The most intriguing of these involves the square old man living next door to the Frankensteins with his soft-spoken niece and her French poodle. He is the mayor of the small town and basically a carbon copy of Mr. Wilson in Dennis the Menace, except we never have any sympathy for him. Sparky has his eye on the French poodle, Persephone, and the attraction is mutual. In what is bound to be one of the film’s signature moments, a spark of electricity flies from the recently resurrected Sparky to Persephone, producing a white streak in her honeycomb, à la Bride of Frankenstein.

One unexpected improvement on Burton’s original is the personality Sparky now has, which Burton wasn’t able to glean from a real animal in his previous live-action short.

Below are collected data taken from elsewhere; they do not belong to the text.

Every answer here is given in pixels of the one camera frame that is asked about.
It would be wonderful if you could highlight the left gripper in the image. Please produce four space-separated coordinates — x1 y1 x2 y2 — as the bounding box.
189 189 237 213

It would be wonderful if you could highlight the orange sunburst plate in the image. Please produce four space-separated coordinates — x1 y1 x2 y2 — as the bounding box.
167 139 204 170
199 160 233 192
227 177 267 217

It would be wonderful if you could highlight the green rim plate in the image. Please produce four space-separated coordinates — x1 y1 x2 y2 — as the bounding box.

The plot is modestly modelled on Frankenstein, though only the transformation from death to life and the final chase of townsfolk with torches (but without pitchforks) are worth paying attention to.

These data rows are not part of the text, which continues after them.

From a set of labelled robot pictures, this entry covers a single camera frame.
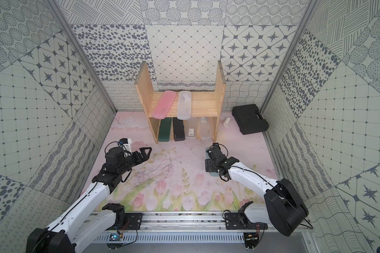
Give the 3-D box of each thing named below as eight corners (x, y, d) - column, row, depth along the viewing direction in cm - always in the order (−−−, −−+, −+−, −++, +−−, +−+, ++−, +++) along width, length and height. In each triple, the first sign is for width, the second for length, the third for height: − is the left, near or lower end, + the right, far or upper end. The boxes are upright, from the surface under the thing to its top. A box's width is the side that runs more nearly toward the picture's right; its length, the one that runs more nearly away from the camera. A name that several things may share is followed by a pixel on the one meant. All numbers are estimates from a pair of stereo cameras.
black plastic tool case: (241, 135, 109) (243, 130, 105) (230, 111, 124) (231, 106, 120) (267, 130, 112) (270, 126, 107) (253, 108, 127) (255, 103, 123)
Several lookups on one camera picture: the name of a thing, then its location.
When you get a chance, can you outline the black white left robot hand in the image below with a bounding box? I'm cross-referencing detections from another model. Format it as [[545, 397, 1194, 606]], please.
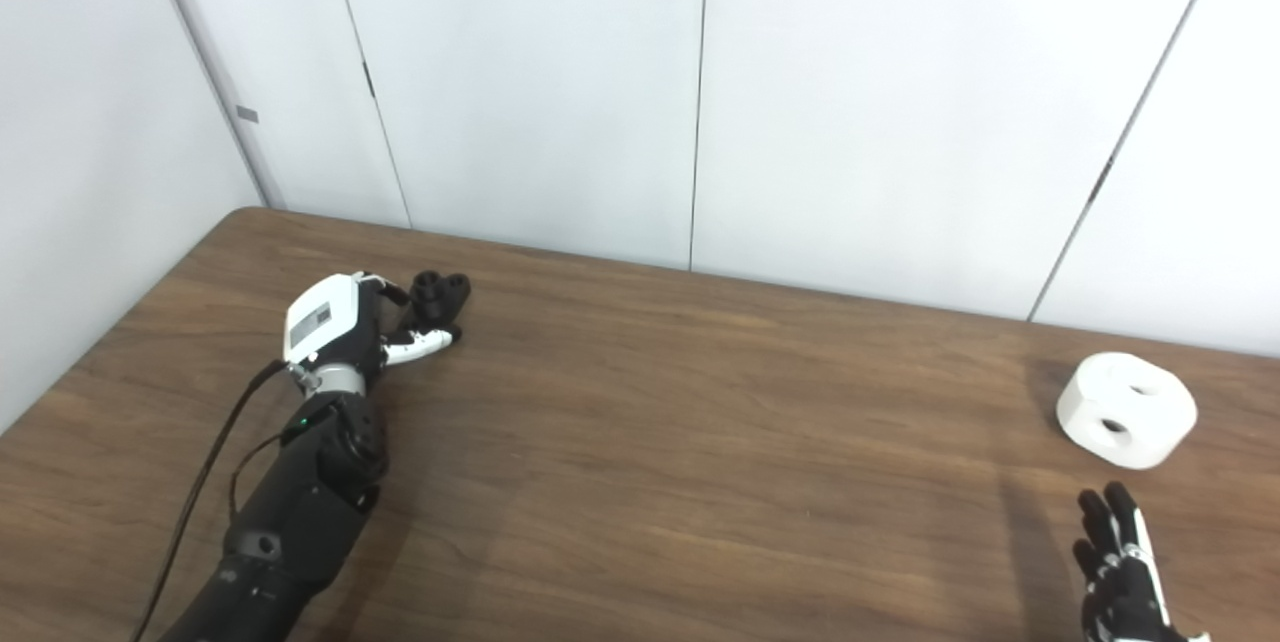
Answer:
[[283, 271, 464, 378]]

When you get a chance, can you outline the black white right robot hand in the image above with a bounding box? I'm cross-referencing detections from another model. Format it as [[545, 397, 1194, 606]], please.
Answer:
[[1072, 481, 1212, 642]]

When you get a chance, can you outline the black flanged holder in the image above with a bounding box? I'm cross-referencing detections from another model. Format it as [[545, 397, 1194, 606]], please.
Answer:
[[408, 270, 473, 333]]

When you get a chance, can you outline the round white piece with holes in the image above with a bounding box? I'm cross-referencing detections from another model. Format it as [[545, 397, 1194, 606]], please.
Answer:
[[1056, 352, 1199, 471]]

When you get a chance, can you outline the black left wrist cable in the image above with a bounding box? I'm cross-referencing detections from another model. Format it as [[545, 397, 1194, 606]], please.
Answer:
[[130, 360, 293, 642]]

What is more interesting is Burton’s use of his short film to tease the viewer in a way that is enriched by her having seen the earlier film but for whom such knowledge is not essential: Certain pivotal scenes are deliberately drawn out a little longer, and in the process, we move closer and closer to the edge of our seats, even though we know things will work out they did in the first film. Sparky’s death is one such moment, and so is the film’s final scene.

The director’s creativity is on full display in scenes at the pet cemetery, where gravestones are shaped into peculiar objects that reflect the animals buried below, but the last part of the film, in which a Godzilla-like tortoise, a halfbreed bat-cat and a delirious tribe of sea monkeys terrorize the small town of New Holland, is overkill and feels out of step with the rest of the production. Especially in light of the very touching, intimate shots that are interspersed with the footage, mostly with Sparky the outcast, this detour into mega-monster territory is wholly uncalled for.

With the addition of characters such as the wide-eyed cat, Mr. Wiskers, whose clairvoyance is proved by the form of its faeces, and the long-faced and eerie but misunderstood science teacher, Mr. Rzykruski (voiced by Martin Landau), this Frankenweenie has its eye firmly on the goal of entertaining the viewer. Add to this the central character of Sparky, the coat on his freshly exhumed body barely held together by screws and stitches, the evocative music of Danny Elfman and Burton’s always funny take on small-town America, and you have a film that is mostly as good as it can be given its apparent limitations as an adaptation of a 30-minute film.

Even if you are not a fan of most of Tim Burton’s films, this one is a must.